Re: New function normal_rand_array function to contrib/tablefunc.

From: Andy Fan <zhihuifan1213(at)163(dot)com>
To: Dean Rasheed <dean(dot)a(dot)rasheed(at)gmail(dot)com>
Cc: Jim Jones <jim(dot)jones(at)uni-muenster(dot)de>, Postgres hackers <pgsql-hackers(at)lists(dot)postgresql(dot)org>
Subject: Re: New function normal_rand_array function to contrib/tablefunc.
Date: 2024-07-17 06:29:07
Message-ID: 87v814wmz0.fsf@163.com
Views: Raw Message | Whole Thread | Download mbox | Resend email
Thread:
Lists: pgsql-hackers

Dean Rasheed <dean(dot)a(dot)rasheed(at)gmail(dot)com> writes:

> My suggestion would be to mirror the signatures of the core random()
> functions more closely, and have this:
>
> 1). rand_array(numvals int, minlen int, maxlen int)
> returns setof float8[]
>
> 2). rand_array(numvals int, minlen int, maxlen int,
> minval int, maxval int)
> returns setof int[]
>
> 3). rand_array(numvals int, minlen int, maxlen int,
> minval bigint, maxval bigint)
> returns setof bigint[]
>
> 4). rand_array(numvals int, minlen int, maxlen int,
> minval numeric, maxval numeric)
> returns setof numeric[]

this is indeed a more clean and correct APIs, I will use the above ones
in the next version. Thanks for the suggestion.
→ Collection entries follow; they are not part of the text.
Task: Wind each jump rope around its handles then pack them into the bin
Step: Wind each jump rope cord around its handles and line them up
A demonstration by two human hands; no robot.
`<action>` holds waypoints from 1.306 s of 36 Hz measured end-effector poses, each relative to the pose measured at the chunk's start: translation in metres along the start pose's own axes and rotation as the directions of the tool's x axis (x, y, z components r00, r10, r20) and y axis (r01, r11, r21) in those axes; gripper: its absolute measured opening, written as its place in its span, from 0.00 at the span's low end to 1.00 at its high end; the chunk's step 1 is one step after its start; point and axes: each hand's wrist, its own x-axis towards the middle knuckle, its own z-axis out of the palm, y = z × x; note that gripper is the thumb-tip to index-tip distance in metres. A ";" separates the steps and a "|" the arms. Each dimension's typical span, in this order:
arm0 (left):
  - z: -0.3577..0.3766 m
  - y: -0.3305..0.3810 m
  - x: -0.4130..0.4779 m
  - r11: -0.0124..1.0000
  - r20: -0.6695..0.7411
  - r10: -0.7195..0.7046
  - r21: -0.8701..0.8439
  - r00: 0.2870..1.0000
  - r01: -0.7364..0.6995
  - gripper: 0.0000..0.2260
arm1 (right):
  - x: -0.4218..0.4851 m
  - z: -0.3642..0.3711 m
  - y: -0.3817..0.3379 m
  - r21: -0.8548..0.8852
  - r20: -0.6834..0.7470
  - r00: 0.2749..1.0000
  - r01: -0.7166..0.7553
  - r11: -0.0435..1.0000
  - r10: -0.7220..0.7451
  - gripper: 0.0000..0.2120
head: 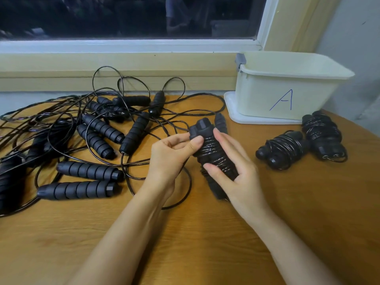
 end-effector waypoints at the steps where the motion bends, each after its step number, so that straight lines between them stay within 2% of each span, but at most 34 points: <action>1: 0.000 0.001 0.000 1.000 -0.004 -0.003 0.011 1.000 0.003 0.13 | 0.000 -0.001 0.000 0.042 -0.001 1.000 -0.020 0.999 0.020 0.29; 6: -0.003 0.005 0.002 0.996 -0.004 0.031 0.089 1.000 -0.030 0.11 | 0.002 -0.012 -0.006 0.377 0.060 0.984 -0.175 0.909 0.165 0.27; 10: -0.003 0.006 0.000 0.992 -0.010 0.044 0.121 0.999 -0.043 0.12 | 0.004 -0.015 -0.006 0.412 0.074 0.981 -0.196 0.890 0.182 0.26; 12: -0.001 0.006 -0.001 0.994 -0.031 0.038 0.104 0.999 -0.034 0.15 | 0.004 -0.013 -0.004 0.345 0.052 0.986 -0.165 0.924 0.157 0.25; 14: 0.002 0.006 -0.003 0.996 -0.061 0.033 0.082 0.998 -0.028 0.18 | 0.003 -0.010 -0.001 0.190 -0.020 0.995 -0.093 0.977 0.099 0.24; 16: 0.005 0.005 -0.003 0.997 -0.092 0.031 0.071 0.995 -0.025 0.16 | 0.002 -0.008 0.003 -0.015 -0.112 0.993 0.021 1.000 -0.022 0.22; 18: 0.007 0.004 -0.004 0.997 -0.121 0.031 0.071 0.992 -0.023 0.13 | 0.001 -0.007 0.005 -0.150 -0.151 0.982 0.088 0.985 -0.110 0.19; 21: 0.010 0.002 -0.006 0.996 -0.155 0.050 0.085 0.987 -0.037 0.14 | 0.000 -0.006 0.007 -0.339 -0.140 0.973 0.125 0.932 -0.182 0.19; 24: 0.013 0.002 -0.009 0.994 -0.183 0.067 0.101 0.981 -0.049 0.15 | 0.000 -0.002 0.005 -0.568 -0.096 0.966 0.143 0.810 -0.238 0.21; 26: 0.014 0.001 -0.010 0.995 -0.190 0.059 0.086 0.980 -0.043 0.12 | -0.001 0.002 0.002 -0.651 -0.057 0.972 0.137 0.747 -0.228 0.23; 30: 0.019 0.003 -0.014 1.000 -0.163 0.022 -0.006 0.986 -0.024 0.05 | -0.003 0.007 -0.001 -0.753 0.010 0.991 0.095 0.652 -0.133 0.34; 34: 0.020 0.000 -0.014 0.999 -0.102 0.044 0.009 0.994 -0.043 0.08 | -0.002 0.006 0.000 -0.828 0.014 0.997 0.052 0.559 -0.073 0.42; 36: 0.020 -0.002 -0.014 0.994 -0.042 0.074 0.084 0.996 -0.070 0.13 | -0.002 0.004 0.002 -0.816 0.005 0.998 0.037 0.576 -0.058 0.41; 41: 0.017 -0.003 -0.013 0.950 0.105 0.140 0.266 0.985 -0.164 0.19 | -0.002 -0.005 0.004 -0.742 -0.044 0.996 0.020 0.670 -0.079 0.36; 43: 0.016 -0.004 -0.012 0.934 0.114 0.166 0.301 0.979 -0.194 0.20 | -0.002 -0.006 0.006 -0.702 -0.058 0.996 0.007 0.713 -0.067 0.36; 47: 0.015 -0.003 -0.013 0.944 0.033 0.195 0.266 0.980 -0.197 0.18 | -0.003 -0.004 0.007 -0.624 -0.043 0.998 0.012 0.782 -0.049 0.39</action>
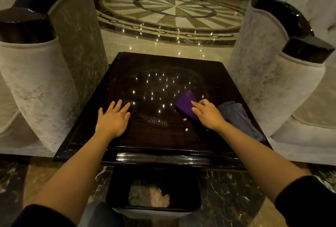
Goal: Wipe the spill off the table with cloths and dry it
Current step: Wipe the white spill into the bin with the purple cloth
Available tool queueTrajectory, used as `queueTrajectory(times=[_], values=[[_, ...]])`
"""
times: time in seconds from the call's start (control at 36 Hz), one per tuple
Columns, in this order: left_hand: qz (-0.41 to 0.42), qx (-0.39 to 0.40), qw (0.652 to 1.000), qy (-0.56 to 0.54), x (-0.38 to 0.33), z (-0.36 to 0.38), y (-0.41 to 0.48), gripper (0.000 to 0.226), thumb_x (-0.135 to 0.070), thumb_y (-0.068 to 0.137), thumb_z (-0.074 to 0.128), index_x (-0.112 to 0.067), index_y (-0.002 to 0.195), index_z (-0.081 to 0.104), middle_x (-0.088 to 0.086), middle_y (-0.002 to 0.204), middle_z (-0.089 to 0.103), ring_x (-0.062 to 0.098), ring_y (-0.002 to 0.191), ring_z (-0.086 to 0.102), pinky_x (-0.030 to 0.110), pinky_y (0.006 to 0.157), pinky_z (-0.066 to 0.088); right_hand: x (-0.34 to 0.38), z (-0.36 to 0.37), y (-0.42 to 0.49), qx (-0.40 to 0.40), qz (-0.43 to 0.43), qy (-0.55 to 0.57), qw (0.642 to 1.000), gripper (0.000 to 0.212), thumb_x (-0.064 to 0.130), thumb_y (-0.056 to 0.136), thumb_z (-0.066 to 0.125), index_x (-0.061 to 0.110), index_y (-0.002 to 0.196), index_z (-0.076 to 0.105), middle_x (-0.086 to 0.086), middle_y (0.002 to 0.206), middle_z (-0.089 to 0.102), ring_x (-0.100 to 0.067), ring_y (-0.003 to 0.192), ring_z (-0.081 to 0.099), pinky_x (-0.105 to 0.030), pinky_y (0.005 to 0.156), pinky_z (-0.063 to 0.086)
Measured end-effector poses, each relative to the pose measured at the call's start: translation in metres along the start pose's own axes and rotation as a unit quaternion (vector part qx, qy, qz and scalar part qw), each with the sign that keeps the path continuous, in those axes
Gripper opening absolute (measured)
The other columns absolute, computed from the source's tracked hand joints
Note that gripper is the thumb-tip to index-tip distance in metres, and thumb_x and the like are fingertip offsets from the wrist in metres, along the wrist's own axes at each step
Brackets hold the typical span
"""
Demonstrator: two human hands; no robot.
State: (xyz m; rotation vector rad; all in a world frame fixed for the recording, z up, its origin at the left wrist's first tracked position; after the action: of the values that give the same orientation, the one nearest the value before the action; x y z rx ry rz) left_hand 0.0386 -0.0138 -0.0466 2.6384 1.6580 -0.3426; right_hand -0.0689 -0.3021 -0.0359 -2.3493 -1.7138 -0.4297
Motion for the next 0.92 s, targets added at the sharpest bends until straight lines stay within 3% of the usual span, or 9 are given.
queueTrajectory(times=[0.33,0.5,0.64,0.75,0.92], values=[[0.001,0.001,1.0,0.002,-0.001,-0.001,-0.004,0.049,-0.038,0.098,0.015,-0.029,0.146,0.009,0.003,0.158,0.004,0.023,0.145,-0.001,0.052,0.116,0.002,0.084,0.022,-0.083,0.012,-0.138,-0.033,0.99,0.047,0.037,0.093,0.041,0.02,0.137,0.034,-0.008,0.124,0.045,-0.024,0.108,0.042,-0.034,0.091,0.04],[0.001,0.004,1.0,-0.002,-0.003,-0.003,-0.006,0.05,-0.037,0.098,0.016,-0.028,0.146,0.009,0.003,0.158,0.003,0.023,0.145,-0.001,0.052,0.116,0.002,0.111,0.028,-0.122,-0.002,-0.207,-0.05,0.977,0.046,0.031,0.094,0.042,0.014,0.136,0.036,-0.014,0.124,0.047,-0.029,0.106,0.045,-0.038,0.088,0.044],[0.001,0.005,1.0,-0.007,-0.003,-0.005,-0.006,0.05,-0.037,0.098,0.016,-0.027,0.146,0.009,0.004,0.158,0.003,0.023,0.145,-0.002,0.052,0.116,0.002,0.132,0.033,-0.154,-0.004,-0.3,-0.039,0.953,0.036,0.019,0.086,0.056,0.004,0.118,0.056,-0.022,0.1,0.062,-0.037,0.082,0.059,-0.037,0.058,0.055],[0.0,0.011,1.0,-0.008,-0.003,-0.005,-0.007,0.05,-0.037,0.098,0.015,-0.027,0.146,0.009,0.004,0.158,0.002,0.023,0.145,-0.002,0.051,0.116,0.001,0.138,0.026,-0.159,-0.022,-0.291,0.014,0.956,0.038,0.026,0.088,0.044,0.004,0.116,0.058,-0.02,0.098,0.064,-0.034,0.081,0.06,-0.037,0.059,0.056],[0.002,0.012,1.0,-0.008,-0.003,-0.005,-0.004,0.05,-0.038,0.098,0.015,-0.028,0.146,0.008,0.003,0.158,0.002,0.022,0.145,-0.003,0.051,0.116,0.001,0.124,-0.003,-0.134,-0.105,-0.25,0.051,0.961,0.034,0.019,0.085,0.054,0.005,0.115,0.059,-0.019,0.098,0.063,-0.035,0.085,0.06,-0.035,0.071,0.053]])
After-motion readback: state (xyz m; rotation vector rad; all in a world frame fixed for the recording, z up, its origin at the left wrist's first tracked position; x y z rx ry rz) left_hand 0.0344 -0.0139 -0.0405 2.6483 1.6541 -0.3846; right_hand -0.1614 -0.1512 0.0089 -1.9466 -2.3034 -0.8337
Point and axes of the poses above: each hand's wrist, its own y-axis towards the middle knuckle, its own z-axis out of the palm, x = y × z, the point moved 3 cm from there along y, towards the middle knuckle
It is just not clear to me how verbose the document should to be, and
where the document should be, tablefunc.sgml, the comment above the
function or the places just the code? In many cases you provides above
or below are just implementation details, not the API declaimed purpose.

> Something else that's not obvious is that this patch is relying on the
> core random functions, which means that it's using the same PRNG state
> as those functions. That's probably OK, but it should be documented,
> because it's different from tablefunc's normal_rand() function, which
> uses pg_global_prng_state.

My above question applies to this comment.

> In particular, what this means is that
> calling setseed() will affect the output of these new functions, but
> not normal_rand(). Incidentally, that makes writing tests much simpler
> -- just call setseed() first and the output will be repeatable.

Good to know this user case. for example, should this be documented?

>> In some cases the function returns an empty array. Is it also expected?
>>
>
> Perhaps it would be useful to have separate minimum and maximum array
> length arguments, rather than a mean array length argument.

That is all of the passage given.